2016 年 3 巻 2 号 p. 39-43
A 45-year-old man with a past history of the removal of a degenerated hematoma two times presented with general convulsion. Computed tomography (CT) showed a high-density lobular mass growing from the right frontal skull base and occupying the right frontal lobe. Magnetic resonance imaging (MRI) demonstrated a homogeneously hyperintense mass on T1-weighted imaging and a homogeneously hypointense mass on T2- and T2*-weighted imaging. We removed the lesion, which intraoperatively showed a blackish-brown and jellylike mass with machine oil-like fluid. There was a thin and elastic membrane at the boundary between the mass and degenerated brain tissue, and we removed as much of the membrane as possible. On light microscopy, most parts of the mass consisted of a degenerated hematoma with xanthogranuloma, while the thin and elastic membrane revealed one or two layers of non-ciliated columnar epithelial cells based on thin fibrous tissues with microvessels. Immunohistochemical staining showed that these epithelial cells contained periodic acid-Schiff (PAS)-positive granules, and were positive for cytokeratin (CAM5.2), carcinoembryonic antigen (CEA), and epithelial membrane antigen (EMA). Ultrastructual examination showed numerous microvilli at the surface of non-ciliated cells, and an interdigitation-like, dense adhesion structure. On the basis of pathological findings, the patient was considered to have a large endodermal cyst (EC) at the frontal skull base, probably derived from Seessel’s pouch. We speculate that EC developed inflammatory changes with xanthogranuloma, which caused further damage to the blood vessels and continuous hemorrhage.
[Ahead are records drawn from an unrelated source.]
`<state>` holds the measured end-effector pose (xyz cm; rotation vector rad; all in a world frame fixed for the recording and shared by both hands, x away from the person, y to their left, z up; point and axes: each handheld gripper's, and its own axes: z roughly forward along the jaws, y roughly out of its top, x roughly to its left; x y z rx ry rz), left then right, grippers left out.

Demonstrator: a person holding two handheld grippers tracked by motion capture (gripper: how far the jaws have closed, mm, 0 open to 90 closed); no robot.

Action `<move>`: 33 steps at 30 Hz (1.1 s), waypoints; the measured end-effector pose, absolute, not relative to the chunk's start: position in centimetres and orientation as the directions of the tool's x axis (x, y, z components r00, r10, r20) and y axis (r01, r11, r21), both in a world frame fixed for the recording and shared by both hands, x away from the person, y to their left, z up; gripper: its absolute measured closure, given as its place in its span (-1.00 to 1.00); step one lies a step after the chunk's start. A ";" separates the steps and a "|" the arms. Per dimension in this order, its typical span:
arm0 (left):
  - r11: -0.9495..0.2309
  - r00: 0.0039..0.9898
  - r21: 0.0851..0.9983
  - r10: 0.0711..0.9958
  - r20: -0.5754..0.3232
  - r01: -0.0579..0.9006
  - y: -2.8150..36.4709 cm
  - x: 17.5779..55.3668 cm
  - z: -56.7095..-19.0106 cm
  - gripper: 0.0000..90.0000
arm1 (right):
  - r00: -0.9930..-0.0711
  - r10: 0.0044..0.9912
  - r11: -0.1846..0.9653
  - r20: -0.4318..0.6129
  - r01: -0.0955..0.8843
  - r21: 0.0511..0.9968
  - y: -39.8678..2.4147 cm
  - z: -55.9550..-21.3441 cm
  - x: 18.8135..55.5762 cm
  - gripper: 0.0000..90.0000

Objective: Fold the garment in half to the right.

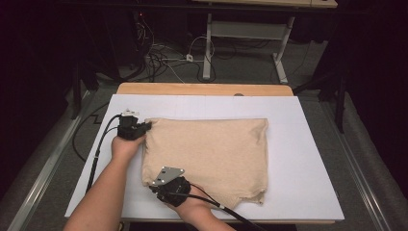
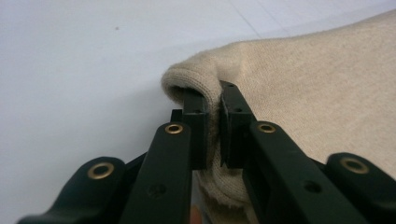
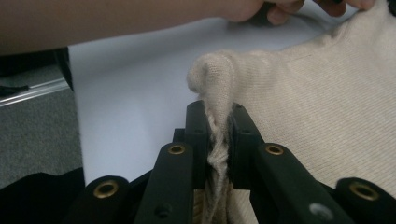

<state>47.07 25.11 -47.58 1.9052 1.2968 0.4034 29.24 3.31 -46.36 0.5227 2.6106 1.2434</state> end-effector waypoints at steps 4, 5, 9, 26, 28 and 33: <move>-0.170 0.403 0.747 0.904 -0.141 0.643 26.6 46.3 -47.0 0.81 | -0.930 0.366 0.563 -0.019 0.205 0.801 4.1 -46.0 28.8 0.81; -0.167 0.395 0.748 0.909 -0.136 0.642 27.1 46.0 -46.8 0.81 | -0.935 0.355 0.557 -0.013 0.200 0.806 4.4 -46.0 28.8 0.81; -0.162 0.354 0.745 0.929 -0.106 0.647 29.0 44.7 -46.1 0.81 | -0.950 0.313 0.541 0.009 0.186 0.820 6.0 -45.8 28.3 0.81; -0.154 0.384 0.792 0.917 -0.108 0.591 24.7 43.7 -42.7 0.81 | -0.909 0.417 0.420 0.004 0.197 0.886 -0.4 -43.7 28.1 0.81; -0.158 0.390 0.794 0.915 -0.106 0.587 24.2 43.8 -42.6 0.81 | -0.904 0.428 0.415 0.007 0.203 0.887 -1.1 -43.8 28.2 0.81; -0.177 0.425 0.805 0.900 -0.101 0.566 21.7 44.4 -42.1 0.81 | -0.875 0.484 0.395 0.010 0.228 0.890 -4.3 -44.1 28.3 0.81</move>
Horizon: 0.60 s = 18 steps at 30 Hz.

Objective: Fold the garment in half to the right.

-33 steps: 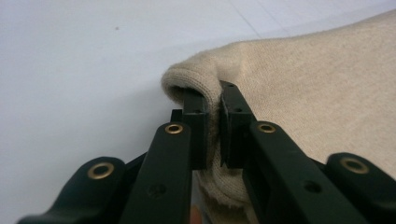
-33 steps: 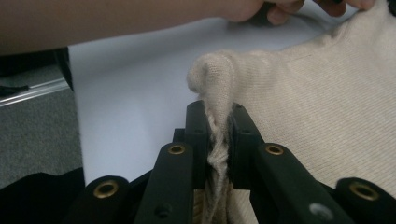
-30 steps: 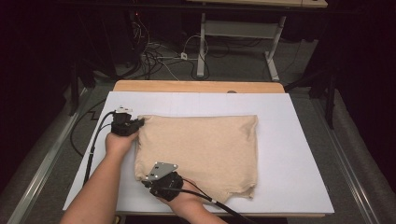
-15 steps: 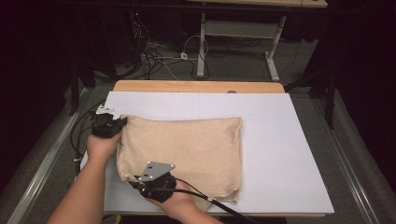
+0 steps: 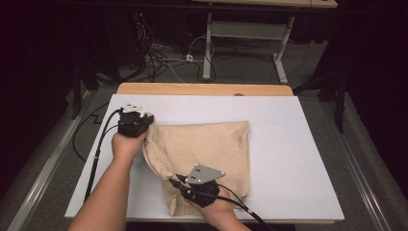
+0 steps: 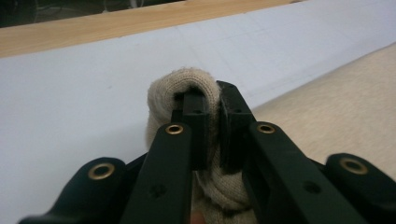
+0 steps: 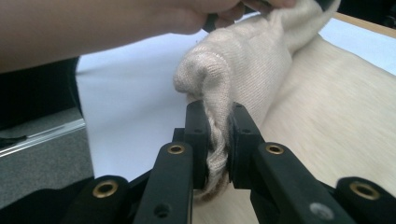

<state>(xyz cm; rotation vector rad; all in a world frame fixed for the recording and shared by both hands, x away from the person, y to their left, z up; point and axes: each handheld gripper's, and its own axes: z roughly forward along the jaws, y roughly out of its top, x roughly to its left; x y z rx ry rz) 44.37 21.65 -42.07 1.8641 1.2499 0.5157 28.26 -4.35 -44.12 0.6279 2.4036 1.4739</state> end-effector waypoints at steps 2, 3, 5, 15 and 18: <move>-0.183 0.442 0.812 0.891 -0.101 0.554 20.6 44.5 -41.9 0.81 | -0.870 0.493 0.392 0.013 0.235 0.890 -4.8 -44.3 28.2 0.81; -0.181 0.449 0.815 0.887 -0.106 0.550 20.1 44.6 -41.8 0.81 | -0.862 0.507 0.391 0.014 0.244 0.888 -5.7 -44.5 28.1 0.80; -0.188 0.467 0.824 0.878 -0.104 0.535 19.0 44.8 -41.5 0.81 | -0.857 0.515 0.393 0.011 0.247 0.885 -6.1 -44.7 28.0 0.80; -0.234 0.556 0.833 0.825 -0.102 0.500 13.1 46.0 -41.2 0.81 | -0.806 0.592 0.383 -0.007 0.274 0.882 -10.0 -44.9 26.9 0.80; -0.241 0.578 0.835 0.808 -0.109 0.495 11.6 46.4 -41.6 0.81 | -0.791 0.612 0.379 -0.009 0.283 0.881 -11.2 -45.0 26.6 0.80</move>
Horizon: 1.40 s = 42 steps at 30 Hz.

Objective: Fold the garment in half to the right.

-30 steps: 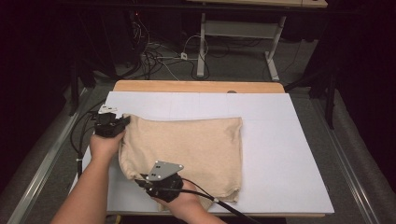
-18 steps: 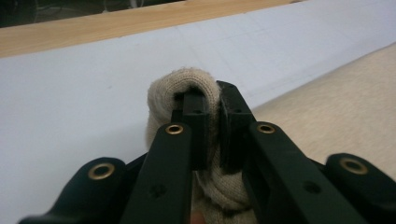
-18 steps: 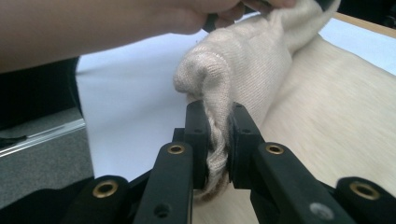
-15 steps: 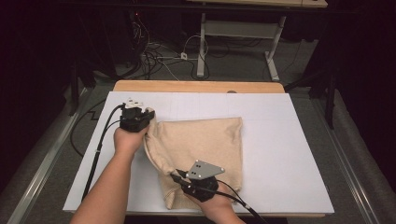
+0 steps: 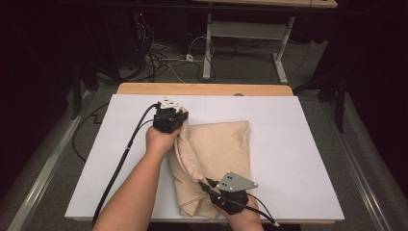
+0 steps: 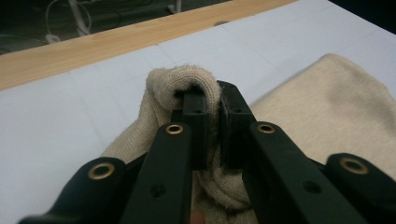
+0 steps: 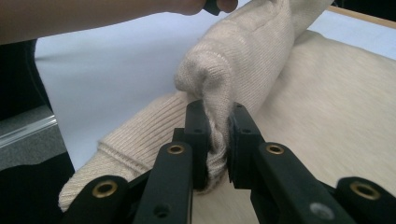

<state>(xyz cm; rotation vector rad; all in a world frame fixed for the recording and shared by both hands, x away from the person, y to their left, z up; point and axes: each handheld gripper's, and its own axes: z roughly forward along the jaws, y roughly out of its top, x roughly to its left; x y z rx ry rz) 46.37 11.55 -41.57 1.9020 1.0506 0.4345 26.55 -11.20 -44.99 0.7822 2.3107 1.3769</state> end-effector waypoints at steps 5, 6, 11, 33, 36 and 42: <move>-0.241 0.611 0.848 0.783 -0.117 0.472 9.3 46.7 -41.2 0.81 | -0.769 0.640 0.360 0.002 0.302 0.883 -13.0 -45.2 26.2 0.80; -0.243 0.617 0.851 0.778 -0.115 0.466 8.9 46.7 -41.0 0.81 | -0.764 0.645 0.354 0.006 0.305 0.884 -13.3 -45.1 26.1 0.80; -0.237 0.648 0.867 0.752 -0.122 0.439 6.6 46.8 -40.5 0.81 | -0.746 0.665 0.343 -0.004 0.301 0.890 -14.9 -44.8 25.6 0.79; -0.266 0.645 0.831 0.752 -0.138 0.488 7.4 45.1 -41.1 -0.16 | -0.723 0.691 0.349 0.011 0.346 0.871 -17.7 -46.7 25.1 0.80; -0.246 0.619 0.832 0.773 -0.141 0.497 9.5 43.9 -41.1 -0.39 | -0.727 0.687 0.354 0.007 0.344 0.870 -17.7 -46.7 25.2 0.80; -0.248 0.595 0.826 0.794 -0.126 0.506 13.2 41.2 -42.1 -0.69 | -0.726 0.688 0.356 -0.003 0.333 0.873 -17.8 -46.8 25.2 0.79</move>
Endodermal cyst (EC) is a rare congenital cyst made up of epithelium, consisting of mucin-secreting columnar cells with underlying connective tissue. It is usually located ventral to the cervical and thoracic spine.1–3) Intracranial ECs at the midline of the posterior fossa and anterior brainstem are rare,1,2) and, moreover, supratentorial EC is particularly uncommon; however, some cases have been reported.4–16) Fluid in the cysts usually contains various levels of proteins; therefore, T1-weighted images on magnetic resonance imaging (MRI) show various intensities.17–20) Partial resection of the cyst wall occasionally induces cyst recurrence.1,2,12) Here, we describe the first reported case of a large EC with xanthogranuloma at the frontal skull base, which slowly recurred with continuous bleeding. We also discuss the origin of EC and cause of hematoma, showing informative atypical neuroradiological images as well as interesting intraoperative and histopathological findings.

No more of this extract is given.